[PROBLEM TO SOLVE]
Search the listing below for the word "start" and copy each line where it appears.

── RAW DATA ──

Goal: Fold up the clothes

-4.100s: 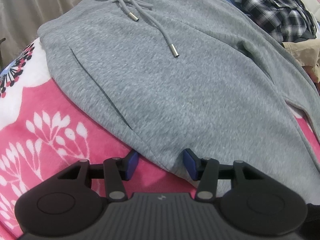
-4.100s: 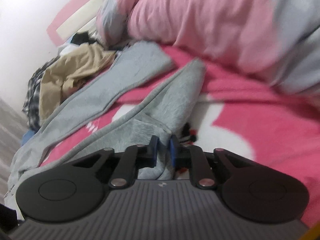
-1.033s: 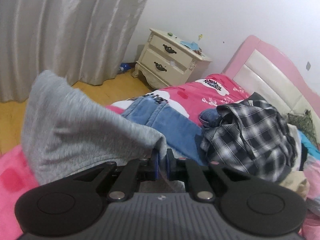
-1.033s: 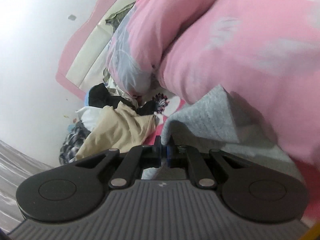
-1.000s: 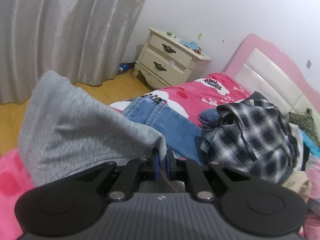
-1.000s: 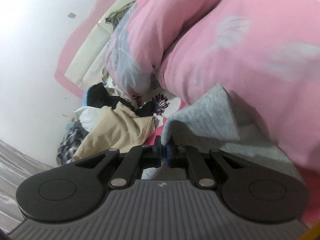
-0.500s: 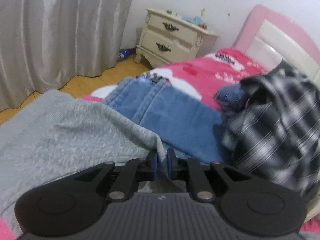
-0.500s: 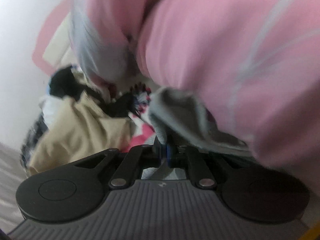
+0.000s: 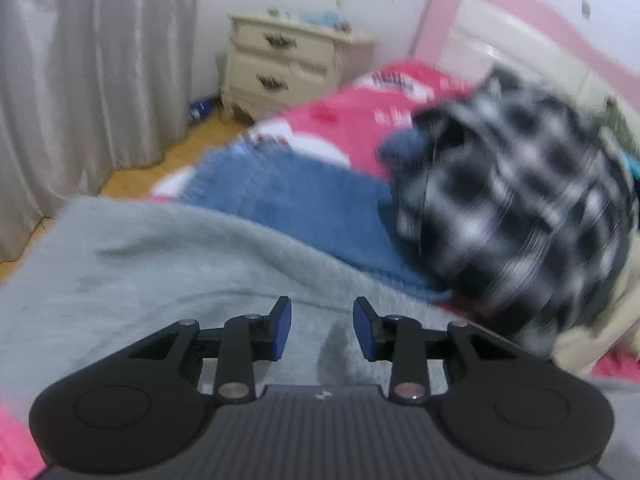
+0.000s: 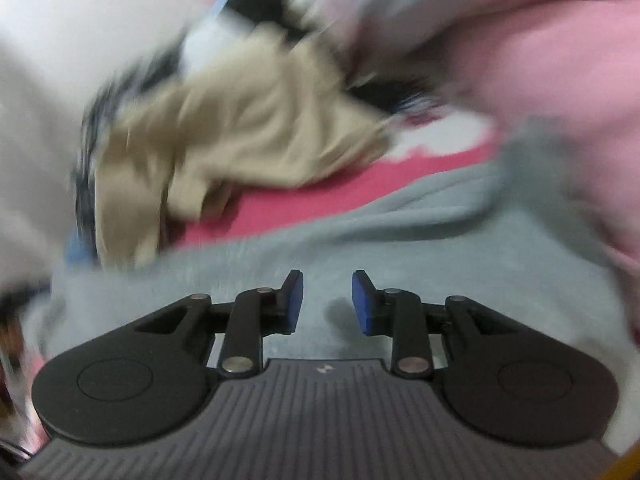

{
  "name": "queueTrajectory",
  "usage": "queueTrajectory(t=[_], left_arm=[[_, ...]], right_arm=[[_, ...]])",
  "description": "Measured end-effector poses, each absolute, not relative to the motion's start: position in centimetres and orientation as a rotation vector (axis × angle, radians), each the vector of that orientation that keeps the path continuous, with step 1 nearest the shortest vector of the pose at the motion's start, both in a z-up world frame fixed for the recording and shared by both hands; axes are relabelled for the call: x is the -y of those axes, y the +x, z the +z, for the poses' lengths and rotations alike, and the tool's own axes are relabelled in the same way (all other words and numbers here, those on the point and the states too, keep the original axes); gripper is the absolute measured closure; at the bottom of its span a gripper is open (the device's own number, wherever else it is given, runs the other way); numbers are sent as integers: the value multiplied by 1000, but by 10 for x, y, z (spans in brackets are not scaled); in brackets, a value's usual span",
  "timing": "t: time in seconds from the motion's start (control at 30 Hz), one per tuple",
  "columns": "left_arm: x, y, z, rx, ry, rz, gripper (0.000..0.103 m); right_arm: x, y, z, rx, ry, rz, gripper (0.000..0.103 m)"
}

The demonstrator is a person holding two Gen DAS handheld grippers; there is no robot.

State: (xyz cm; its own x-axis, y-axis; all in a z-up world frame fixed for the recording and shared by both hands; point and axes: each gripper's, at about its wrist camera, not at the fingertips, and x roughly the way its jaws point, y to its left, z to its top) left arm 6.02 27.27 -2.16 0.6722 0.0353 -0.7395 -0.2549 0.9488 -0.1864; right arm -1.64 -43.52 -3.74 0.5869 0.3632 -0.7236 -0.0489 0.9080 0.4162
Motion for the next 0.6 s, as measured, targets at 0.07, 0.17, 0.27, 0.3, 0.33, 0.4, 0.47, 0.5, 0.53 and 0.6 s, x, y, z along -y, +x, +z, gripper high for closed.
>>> queueTrajectory(t=[0.07, 0.17, 0.27, 0.3, 0.33, 0.4, 0.47, 0.5, 0.53, 0.6], left_arm=[[-269, 73, -31, -826, -238, 205, 69], [-274, 74, -23, -798, -236, 250, 71], [-290, 45, 0, -734, -262, 294, 61], [-296, 34, 5, -726, -269, 321, 60], [-303, 21, 10, -722, -285, 351, 59], [-321, -7, 14, -730, -352, 409, 59], [-335, -37, 11, -748, -435, 442, 58], [-342, -52, 9, -758, -480, 455, 56], [-349, -68, 6, -768, -526, 467, 53], [-360, -96, -4, -779, -618, 473, 47]], right_arm=[[422, 16, -58, -952, 321, 238, 81], [417, 51, -61, -885, 336, 158, 89], [421, 44, -33, -777, 333, 133, 85], [414, 37, -27, -780, 291, 163, 85], [407, 30, -22, -783, 250, 193, 84], [394, 18, -15, -795, 181, 253, 83], [381, 5, -12, -808, 168, 323, 82], [377, -2, -11, -823, 204, 353, 78], [379, -12, -10, -848, 283, 377, 74], [383, -31, -9, -896, 442, 423, 59]])
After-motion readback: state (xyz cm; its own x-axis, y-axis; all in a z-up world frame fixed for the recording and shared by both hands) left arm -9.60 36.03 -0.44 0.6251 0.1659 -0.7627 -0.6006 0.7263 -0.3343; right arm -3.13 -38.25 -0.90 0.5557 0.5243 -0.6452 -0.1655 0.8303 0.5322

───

[ANSWER TO THIS PROBLEM]
  "description": "Measured end-effector poses, each absolute, not relative to the motion's start: position in centimetres and orientation as a rotation vector (axis × angle, radians), each the vector of that orientation that keeps the path continuous, with step 1 nearest the shortest vector of the pose at the motion's start, both in a z-up world frame fixed for the recording and shared by both hands; axes are relabelled for the call: x is the -y of those axes, y the +x, z the +z, for the poses' lengths and rotations alike, and the tool's own axes are relabelled in the same way (all other words and numbers here, those on the point and the states too, keep the original axes); gripper is the absolute measured closure; at the bottom of its span a gripper is open (the device's own number, wherever else it is given, runs the other way); numbers are sent as integers: the value multiplied by 1000, but by 10 for x, y, z (spans in brackets are not scaled); in brackets, a value's usual span",
  "timing": "t: time in seconds from the motion's start (control at 30 Hz), one per tuple",

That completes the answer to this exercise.